Matt Guerrier: Will have to prove that last year’s collapse WAS just a fluke (or due to fatigue), not because batters just figured him out.
Craig Breslow: The lefty-lefty specialist. Will likely do a good job, and is an upgrade over Dennis “Throw One WP And Leave The Game” Reyes.
Luis Ayala: Don’t know much about his guy, only that he came from the Nats (not a good sign) and struggled mightily last year. Has potential…but so did Mike Fetters.
The final bullpen spot, thought to be filled by Jose Mijares until he came to camp looking like Hideki Irabu, is now up for grabs between newcomer Brian Duensing, Philip Humber (obtained in the Santana trade), and R.A. Dickey, a knuckleballer.
All in all, that is not a very impressive bunch. Like I said, Nathan is solid, but getting to him will be the difficult part. Someone is going to have to step up and become the eighth inning man that guys like LaTroy Hawkins and Juan Rincon were in the past.
3. Finally, I would like to quickly comment on the Twins’ offense. Here is a sample lineup that the Twins could trot out on a semi-day basis:
Denard Span, Alexi Casilla, Joe Mauer, Justin Morneau, Joe Crede, Jason Kubel, Michael Cuddyer, Delmon Young, Nick Punto.
Essentially, it would likely be the best starting lineup the Twins have had in quite some time (plus Carlos Gomez off the bench). However, I am very wary of predicting a high offensive turnout from this bunch, as it so rarely happens up here in MN. It seems as if the Twins are much better at developing pitchers than hitters (perhaps due to the small-ball philosophy that reins hitters in instead of turning them loose?), so even a lineup that looks rock-solid can quickly turn gooey. Actually, I think the biggest positive this season, as opposed to ’06 or ’08, is that no old fogeys are being counted on to produce.
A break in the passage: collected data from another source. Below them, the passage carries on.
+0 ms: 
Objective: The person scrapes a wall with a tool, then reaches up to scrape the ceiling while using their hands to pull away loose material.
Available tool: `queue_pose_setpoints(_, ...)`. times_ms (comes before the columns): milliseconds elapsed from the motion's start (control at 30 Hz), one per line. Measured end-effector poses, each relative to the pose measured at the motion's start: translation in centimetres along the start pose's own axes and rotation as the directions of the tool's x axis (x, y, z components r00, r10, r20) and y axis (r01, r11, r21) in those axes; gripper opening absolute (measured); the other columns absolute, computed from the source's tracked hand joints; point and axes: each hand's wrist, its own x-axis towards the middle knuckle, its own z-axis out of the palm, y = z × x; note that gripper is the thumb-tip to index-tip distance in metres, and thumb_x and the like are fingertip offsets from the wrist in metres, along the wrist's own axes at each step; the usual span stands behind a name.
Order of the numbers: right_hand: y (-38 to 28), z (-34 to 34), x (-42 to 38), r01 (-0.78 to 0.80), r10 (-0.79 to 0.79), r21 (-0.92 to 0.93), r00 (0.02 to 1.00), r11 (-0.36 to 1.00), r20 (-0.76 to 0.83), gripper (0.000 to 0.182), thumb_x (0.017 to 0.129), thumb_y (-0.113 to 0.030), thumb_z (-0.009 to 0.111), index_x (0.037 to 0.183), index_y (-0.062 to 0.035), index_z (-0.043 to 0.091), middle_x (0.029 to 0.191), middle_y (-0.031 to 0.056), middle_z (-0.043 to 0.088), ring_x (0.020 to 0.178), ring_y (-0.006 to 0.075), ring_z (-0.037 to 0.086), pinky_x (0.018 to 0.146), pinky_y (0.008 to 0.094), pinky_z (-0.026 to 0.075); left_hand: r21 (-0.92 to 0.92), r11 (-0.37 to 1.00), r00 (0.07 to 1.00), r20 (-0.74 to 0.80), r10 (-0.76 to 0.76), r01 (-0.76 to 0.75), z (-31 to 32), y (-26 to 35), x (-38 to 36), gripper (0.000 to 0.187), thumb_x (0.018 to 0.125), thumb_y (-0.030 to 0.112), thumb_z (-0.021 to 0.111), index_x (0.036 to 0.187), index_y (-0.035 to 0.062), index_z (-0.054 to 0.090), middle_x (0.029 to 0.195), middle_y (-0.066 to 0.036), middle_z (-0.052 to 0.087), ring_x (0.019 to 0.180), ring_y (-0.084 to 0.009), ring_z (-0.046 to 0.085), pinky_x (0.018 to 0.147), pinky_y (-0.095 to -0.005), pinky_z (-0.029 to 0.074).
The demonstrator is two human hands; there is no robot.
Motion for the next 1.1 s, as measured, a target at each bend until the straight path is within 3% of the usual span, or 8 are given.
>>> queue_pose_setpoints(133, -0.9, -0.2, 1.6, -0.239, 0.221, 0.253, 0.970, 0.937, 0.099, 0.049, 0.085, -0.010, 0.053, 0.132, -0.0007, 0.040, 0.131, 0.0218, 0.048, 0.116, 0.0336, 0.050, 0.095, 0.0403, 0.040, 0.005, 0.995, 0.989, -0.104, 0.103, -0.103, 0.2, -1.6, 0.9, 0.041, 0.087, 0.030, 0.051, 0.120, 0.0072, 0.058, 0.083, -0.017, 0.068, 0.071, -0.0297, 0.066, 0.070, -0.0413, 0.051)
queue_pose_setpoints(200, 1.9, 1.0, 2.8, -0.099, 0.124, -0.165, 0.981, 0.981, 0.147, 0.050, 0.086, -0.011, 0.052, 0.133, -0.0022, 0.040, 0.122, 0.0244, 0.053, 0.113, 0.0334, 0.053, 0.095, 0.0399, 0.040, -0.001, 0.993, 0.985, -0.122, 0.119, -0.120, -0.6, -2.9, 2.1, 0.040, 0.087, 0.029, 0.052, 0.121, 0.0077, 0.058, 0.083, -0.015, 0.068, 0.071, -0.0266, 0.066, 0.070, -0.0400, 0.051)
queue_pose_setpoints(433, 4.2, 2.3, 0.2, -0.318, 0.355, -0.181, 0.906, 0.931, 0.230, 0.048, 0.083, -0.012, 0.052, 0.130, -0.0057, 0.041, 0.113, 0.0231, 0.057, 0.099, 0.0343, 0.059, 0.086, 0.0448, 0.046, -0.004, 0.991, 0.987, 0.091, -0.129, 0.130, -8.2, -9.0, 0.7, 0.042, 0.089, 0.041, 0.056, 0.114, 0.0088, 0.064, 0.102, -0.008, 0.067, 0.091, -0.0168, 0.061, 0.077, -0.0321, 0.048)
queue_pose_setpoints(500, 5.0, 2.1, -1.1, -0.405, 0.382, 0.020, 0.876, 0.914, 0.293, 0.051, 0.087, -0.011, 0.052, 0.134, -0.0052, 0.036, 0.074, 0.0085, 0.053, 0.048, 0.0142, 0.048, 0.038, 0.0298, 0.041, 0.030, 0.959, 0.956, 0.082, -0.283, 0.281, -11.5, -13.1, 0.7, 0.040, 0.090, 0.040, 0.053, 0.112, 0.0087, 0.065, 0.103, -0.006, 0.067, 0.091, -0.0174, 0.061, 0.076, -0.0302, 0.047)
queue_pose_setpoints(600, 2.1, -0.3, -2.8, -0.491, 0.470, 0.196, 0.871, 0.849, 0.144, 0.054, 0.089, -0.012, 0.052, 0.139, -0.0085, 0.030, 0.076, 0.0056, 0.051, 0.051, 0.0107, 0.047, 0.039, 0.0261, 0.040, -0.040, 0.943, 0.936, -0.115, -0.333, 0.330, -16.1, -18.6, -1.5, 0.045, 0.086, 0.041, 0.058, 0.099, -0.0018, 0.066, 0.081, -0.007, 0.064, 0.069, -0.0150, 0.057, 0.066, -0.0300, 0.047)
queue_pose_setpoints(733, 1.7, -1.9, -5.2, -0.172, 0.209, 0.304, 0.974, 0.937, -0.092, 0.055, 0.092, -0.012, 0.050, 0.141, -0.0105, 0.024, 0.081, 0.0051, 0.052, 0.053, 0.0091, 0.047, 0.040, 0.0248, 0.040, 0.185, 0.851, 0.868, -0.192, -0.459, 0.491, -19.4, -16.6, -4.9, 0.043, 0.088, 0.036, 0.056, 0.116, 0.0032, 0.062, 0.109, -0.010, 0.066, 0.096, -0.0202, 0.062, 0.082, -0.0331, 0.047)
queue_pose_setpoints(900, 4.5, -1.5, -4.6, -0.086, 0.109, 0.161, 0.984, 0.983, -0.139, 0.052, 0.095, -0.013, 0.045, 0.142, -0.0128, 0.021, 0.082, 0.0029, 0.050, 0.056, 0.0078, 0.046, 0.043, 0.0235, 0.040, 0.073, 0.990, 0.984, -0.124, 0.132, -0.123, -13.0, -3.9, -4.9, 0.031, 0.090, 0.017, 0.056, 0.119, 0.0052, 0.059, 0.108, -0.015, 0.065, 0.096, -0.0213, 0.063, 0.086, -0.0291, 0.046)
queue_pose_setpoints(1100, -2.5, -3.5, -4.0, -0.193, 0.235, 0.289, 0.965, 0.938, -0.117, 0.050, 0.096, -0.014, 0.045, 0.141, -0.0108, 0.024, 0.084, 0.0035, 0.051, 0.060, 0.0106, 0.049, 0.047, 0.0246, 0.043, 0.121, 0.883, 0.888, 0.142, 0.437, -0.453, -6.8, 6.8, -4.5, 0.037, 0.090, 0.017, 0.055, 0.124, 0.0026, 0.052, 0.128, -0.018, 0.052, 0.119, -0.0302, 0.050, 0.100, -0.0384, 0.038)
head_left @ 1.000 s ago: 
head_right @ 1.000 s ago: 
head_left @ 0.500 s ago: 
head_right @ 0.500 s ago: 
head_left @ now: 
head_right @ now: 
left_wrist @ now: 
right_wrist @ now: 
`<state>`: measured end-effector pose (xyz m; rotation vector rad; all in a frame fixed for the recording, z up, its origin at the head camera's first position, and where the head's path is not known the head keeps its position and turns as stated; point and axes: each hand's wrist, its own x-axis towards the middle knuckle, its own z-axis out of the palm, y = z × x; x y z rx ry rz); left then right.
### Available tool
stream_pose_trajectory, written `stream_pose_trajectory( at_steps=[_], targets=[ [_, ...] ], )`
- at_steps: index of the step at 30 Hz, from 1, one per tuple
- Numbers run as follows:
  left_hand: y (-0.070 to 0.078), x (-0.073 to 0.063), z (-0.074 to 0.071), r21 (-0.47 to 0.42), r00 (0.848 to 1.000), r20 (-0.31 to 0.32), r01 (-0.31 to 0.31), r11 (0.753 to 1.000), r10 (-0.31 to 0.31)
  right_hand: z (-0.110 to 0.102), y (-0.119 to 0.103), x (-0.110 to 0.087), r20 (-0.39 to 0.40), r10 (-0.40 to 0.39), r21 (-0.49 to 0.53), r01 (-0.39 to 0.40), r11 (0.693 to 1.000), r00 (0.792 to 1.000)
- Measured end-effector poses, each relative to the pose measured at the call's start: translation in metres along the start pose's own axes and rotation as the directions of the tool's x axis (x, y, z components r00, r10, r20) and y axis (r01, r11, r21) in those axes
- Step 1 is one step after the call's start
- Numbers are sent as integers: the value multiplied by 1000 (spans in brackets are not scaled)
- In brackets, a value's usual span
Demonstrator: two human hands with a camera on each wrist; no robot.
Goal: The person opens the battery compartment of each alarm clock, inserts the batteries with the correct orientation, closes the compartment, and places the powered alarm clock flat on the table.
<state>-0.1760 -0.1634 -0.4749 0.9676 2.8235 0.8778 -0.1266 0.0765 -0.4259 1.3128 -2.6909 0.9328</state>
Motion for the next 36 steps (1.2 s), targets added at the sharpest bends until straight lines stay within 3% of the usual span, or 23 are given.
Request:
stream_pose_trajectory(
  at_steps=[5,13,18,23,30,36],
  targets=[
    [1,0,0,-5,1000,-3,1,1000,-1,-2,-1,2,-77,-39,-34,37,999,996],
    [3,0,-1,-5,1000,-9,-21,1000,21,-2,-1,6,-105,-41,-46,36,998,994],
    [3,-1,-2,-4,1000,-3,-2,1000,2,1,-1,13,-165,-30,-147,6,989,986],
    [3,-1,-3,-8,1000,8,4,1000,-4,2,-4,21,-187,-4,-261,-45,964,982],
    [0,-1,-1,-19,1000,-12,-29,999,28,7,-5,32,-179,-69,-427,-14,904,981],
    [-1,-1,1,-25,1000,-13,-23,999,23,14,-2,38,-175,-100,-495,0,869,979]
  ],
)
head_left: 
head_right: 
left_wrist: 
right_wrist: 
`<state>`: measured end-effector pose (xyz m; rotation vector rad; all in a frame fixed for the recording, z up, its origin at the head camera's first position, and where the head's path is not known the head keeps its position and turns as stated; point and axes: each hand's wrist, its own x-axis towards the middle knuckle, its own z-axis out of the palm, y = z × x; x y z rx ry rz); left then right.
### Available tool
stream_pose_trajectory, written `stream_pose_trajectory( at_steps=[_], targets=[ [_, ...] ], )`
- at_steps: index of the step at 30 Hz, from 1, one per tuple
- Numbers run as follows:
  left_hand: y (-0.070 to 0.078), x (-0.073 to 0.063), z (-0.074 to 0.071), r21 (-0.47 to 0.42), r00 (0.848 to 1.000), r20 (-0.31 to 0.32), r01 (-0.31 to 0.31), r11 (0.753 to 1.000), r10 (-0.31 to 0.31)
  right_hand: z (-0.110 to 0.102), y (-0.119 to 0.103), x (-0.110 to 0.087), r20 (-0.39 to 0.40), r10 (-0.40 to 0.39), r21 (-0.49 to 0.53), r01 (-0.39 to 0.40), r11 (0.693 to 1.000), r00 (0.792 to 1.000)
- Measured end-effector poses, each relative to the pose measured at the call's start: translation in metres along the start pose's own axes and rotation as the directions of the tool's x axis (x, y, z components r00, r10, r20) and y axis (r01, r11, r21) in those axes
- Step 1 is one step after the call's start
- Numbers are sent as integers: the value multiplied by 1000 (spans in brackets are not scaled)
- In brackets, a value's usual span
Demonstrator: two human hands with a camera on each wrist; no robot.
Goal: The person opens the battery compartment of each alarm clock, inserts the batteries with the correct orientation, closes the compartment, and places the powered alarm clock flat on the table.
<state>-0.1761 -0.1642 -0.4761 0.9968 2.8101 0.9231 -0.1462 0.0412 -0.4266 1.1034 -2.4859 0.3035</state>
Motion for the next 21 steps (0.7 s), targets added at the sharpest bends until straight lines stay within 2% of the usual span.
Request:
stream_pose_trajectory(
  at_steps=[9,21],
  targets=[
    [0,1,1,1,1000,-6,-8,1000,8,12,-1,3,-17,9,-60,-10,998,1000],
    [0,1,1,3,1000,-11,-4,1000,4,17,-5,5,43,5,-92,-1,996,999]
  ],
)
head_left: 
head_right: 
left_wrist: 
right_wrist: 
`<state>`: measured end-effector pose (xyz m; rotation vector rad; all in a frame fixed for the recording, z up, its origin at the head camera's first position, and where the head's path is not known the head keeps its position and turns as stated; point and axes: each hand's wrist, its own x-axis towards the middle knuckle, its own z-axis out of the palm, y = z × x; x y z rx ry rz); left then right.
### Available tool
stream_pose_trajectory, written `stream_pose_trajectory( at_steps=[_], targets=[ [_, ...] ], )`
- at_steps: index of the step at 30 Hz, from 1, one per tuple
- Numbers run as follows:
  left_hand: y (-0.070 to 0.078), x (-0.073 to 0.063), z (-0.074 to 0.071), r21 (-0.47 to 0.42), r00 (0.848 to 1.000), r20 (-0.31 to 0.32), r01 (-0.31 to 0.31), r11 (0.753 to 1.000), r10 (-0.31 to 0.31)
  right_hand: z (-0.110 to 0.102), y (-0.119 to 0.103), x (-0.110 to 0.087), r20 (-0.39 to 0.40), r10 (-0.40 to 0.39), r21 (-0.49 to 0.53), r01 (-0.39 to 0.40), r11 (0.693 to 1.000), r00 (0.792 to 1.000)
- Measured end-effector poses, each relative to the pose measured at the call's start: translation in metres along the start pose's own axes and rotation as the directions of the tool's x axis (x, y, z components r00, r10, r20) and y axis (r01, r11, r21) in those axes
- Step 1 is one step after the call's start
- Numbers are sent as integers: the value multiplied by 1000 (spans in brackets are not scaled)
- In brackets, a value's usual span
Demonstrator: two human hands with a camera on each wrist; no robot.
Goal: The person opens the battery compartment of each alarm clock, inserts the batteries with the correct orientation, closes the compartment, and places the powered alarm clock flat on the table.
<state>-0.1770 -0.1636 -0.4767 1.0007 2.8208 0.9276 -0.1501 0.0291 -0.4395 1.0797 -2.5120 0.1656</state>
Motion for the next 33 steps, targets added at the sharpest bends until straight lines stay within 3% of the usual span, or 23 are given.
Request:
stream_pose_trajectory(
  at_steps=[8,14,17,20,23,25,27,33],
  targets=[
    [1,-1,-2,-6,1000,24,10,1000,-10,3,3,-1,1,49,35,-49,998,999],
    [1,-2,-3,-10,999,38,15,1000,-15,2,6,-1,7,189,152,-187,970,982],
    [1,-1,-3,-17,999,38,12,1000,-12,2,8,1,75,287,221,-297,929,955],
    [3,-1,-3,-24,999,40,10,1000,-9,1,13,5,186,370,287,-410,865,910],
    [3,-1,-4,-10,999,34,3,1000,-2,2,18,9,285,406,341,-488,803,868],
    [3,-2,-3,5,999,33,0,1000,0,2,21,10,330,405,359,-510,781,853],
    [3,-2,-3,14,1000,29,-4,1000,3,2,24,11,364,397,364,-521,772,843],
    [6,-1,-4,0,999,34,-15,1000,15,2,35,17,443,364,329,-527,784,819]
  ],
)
The days of experimenting with guys like Tony Batista, Rondell White, Mike Lamb, and (cringe) even Bret Boone seem to be behind the Twins, with the lineup now given over completely to the young veterans and just youngsters period.
So there you have it…how the Twins perform in those three areas will go very far in determining their division standings come October. Hopefully before the season begins I will post an article about my divisional predictions for MLB (if it ever stops snowing here to allow the mail through!).